How can one assess, for purposes of instruction or research, the degree to which a person possesses the dispositions, skills and knowledge of a critical thinker?

In psychometrics, assessment instruments are judged according to their validity and reliability.

Roughly speaking, an instrument is valid if it measures accurately what it purports to measure, given standard conditions. More precisely, the degree of validity is “the degree to which evidence and theory support the interpretations of test scores for proposed uses of tests” (American Educational Research Association 2014: 11). In other words, a test is not valid or invalid in itself. Rather, validity is a property of an interpretation of a given score on a given test for a specified use. Determining the degree of validity of such an interpretation requires collection and integration of the relevant evidence, which may be based on test content, test takers’ response processes, a test’s internal structure, relationship of test scores to other variables, and consequences of the interpretation (American Educational Research Association 2014: 13–21). Criterion-related evidence consists of correlations between scores on the test and performance on another test of the same construct; its weight depends on how well supported is the assumption that the other test can be used as a criterion. Content-related evidence is evidence that the test covers the full range of abilities that it claims to test. Construct-related evidence is evidence that a correct answer reflects good performance of the kind being measured and an incorrect answer reflects poor performance.

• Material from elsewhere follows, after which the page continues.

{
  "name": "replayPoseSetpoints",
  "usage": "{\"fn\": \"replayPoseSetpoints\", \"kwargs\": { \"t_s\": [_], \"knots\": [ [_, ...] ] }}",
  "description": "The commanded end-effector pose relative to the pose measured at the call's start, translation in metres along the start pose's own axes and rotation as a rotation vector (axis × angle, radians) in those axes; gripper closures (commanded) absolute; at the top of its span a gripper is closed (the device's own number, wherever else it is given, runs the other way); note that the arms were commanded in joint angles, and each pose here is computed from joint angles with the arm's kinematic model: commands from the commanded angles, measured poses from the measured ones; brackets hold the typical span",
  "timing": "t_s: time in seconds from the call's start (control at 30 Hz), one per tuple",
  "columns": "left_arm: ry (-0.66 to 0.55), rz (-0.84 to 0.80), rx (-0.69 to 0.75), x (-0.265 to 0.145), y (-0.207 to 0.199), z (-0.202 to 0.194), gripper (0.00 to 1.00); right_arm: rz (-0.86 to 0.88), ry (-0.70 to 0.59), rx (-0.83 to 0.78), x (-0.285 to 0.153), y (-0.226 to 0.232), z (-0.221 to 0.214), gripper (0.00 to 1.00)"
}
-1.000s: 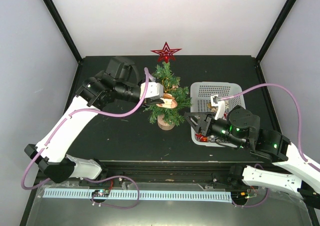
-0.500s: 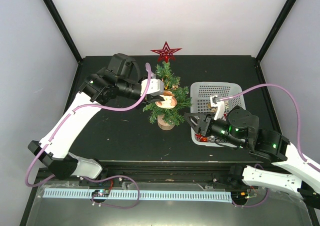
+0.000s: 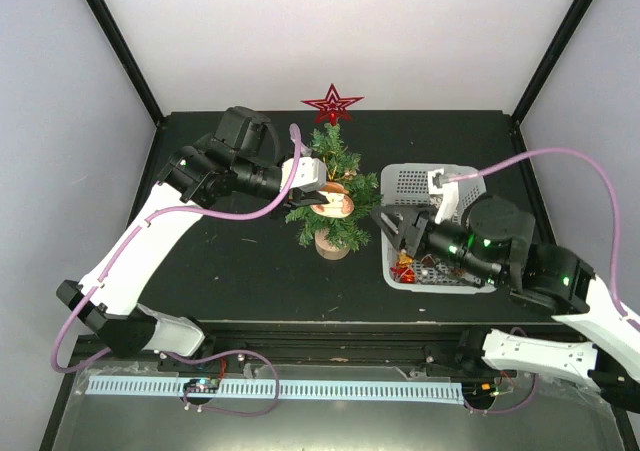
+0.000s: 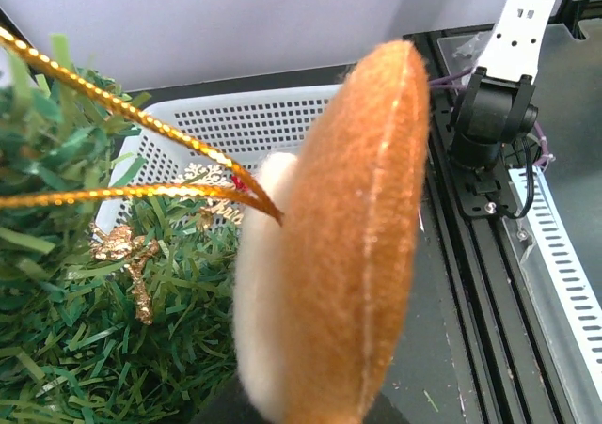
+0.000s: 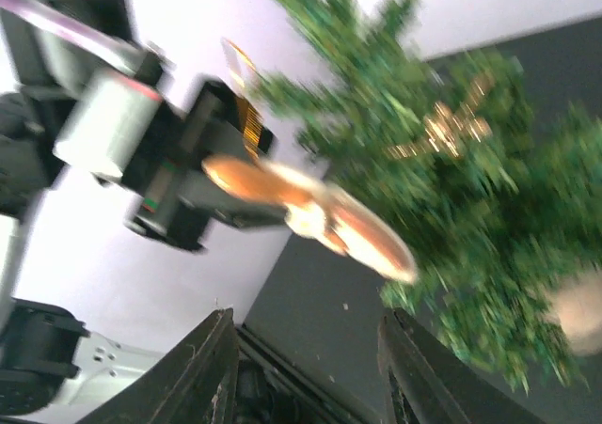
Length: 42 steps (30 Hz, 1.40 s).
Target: Decorate the small christmas tree
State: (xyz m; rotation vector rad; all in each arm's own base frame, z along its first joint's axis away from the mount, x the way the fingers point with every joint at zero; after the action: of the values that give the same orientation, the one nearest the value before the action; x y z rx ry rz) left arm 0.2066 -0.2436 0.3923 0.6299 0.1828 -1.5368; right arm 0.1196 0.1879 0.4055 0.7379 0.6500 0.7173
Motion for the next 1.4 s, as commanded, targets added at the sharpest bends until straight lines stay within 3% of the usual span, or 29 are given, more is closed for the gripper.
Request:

An instrument is reliable if it consistently produces the same result, whether across different forms of the same test (parallel-forms reliability), across different items (internal consistency), across different administrations to the same person (test-retest reliability), or across ratings of the same answer by different people (inter-rater reliability). Internal consistency should be expected only if the instrument purports to measure a single undifferentiated construct, and thus should not be expected of a test that measures a suite of critical thinking dispositions or critical thinking abilities, assuming that some people are better in some of the respects measured than in others (for example, very willing to inquire but rather closed-minded). Otherwise, reliability is a necessary but not a sufficient condition of validity; a standard example of a reliable instrument that is not valid is a bathroom scale that consistently under-reports a person’s weight.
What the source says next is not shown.